**** Extracted information
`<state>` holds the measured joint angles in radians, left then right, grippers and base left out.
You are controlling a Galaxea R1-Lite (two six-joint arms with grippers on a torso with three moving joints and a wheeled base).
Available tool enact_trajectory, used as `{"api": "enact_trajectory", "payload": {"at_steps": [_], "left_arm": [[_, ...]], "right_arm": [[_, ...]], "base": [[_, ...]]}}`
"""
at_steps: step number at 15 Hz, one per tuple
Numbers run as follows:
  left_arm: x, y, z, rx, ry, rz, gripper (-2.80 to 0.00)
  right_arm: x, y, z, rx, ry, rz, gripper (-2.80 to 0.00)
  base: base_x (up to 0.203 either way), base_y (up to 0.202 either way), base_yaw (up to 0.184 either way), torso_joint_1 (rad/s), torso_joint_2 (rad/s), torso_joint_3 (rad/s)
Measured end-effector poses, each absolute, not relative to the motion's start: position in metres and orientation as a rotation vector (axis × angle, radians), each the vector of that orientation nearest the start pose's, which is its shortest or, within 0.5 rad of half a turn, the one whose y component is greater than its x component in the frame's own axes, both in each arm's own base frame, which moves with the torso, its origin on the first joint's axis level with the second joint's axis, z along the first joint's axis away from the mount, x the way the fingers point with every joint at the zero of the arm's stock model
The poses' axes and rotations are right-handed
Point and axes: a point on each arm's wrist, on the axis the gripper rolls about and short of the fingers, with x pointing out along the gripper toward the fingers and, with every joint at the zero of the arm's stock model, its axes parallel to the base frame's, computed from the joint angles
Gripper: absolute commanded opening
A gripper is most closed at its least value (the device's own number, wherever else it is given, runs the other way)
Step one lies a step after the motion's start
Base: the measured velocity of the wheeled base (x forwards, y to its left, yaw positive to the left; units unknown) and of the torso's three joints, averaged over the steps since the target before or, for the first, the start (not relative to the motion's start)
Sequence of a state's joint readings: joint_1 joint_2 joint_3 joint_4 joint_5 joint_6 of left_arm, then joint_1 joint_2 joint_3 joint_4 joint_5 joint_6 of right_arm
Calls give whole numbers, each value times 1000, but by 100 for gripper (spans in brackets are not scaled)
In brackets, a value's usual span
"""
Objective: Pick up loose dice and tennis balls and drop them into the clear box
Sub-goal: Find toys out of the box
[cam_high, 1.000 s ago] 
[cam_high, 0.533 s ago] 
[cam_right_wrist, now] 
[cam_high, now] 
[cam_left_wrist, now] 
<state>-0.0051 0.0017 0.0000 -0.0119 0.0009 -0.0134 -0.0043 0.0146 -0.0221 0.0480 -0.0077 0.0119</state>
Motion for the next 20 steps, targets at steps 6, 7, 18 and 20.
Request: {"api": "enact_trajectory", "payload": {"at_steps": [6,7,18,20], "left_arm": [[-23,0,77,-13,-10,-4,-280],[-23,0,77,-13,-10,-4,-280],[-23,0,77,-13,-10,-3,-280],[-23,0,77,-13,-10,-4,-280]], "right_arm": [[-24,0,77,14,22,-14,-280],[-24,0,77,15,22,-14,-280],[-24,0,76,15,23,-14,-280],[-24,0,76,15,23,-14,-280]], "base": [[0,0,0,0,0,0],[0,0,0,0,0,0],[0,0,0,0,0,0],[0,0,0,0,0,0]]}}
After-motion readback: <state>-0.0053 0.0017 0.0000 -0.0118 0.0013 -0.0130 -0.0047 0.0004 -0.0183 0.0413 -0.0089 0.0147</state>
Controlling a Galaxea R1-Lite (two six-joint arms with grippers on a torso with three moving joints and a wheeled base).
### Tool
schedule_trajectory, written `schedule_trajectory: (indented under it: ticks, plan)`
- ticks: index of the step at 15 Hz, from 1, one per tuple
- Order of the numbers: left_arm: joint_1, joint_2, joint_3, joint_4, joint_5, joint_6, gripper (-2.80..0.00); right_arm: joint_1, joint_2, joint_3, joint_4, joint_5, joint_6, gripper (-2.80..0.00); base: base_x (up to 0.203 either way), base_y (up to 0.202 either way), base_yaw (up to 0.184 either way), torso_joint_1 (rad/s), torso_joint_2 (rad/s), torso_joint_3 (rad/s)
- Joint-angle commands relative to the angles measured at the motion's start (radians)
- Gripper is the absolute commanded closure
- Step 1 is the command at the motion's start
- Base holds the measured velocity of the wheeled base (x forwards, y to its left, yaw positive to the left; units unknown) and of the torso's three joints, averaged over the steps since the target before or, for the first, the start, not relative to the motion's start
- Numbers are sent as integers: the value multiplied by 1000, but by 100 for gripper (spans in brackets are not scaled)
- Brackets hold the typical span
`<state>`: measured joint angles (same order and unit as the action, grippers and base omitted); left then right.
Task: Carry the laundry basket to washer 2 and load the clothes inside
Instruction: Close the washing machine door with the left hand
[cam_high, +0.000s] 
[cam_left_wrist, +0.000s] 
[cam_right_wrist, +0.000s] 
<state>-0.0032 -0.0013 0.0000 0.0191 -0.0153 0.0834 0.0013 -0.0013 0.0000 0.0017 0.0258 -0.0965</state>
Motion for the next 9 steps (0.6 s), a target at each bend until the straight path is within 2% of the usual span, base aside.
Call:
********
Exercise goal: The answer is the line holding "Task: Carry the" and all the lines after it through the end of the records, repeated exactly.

Response:
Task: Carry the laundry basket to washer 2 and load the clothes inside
Instruction: Close the washing machine door with the left hand
[cam_high, +0.000s] 
[cam_left_wrist, +0.000s] 
[cam_right_wrist, +0.000s] 
<state>-0.0032 -0.0013 0.0000 0.0191 -0.0153 0.0834 0.0013 -0.0013 0.0000 0.0017 0.0258 -0.0965</state>
Motion for the next 9 steps (0.6 s), a target at each bend until the straight path is within 2% of the usual span, base aside.
Call:

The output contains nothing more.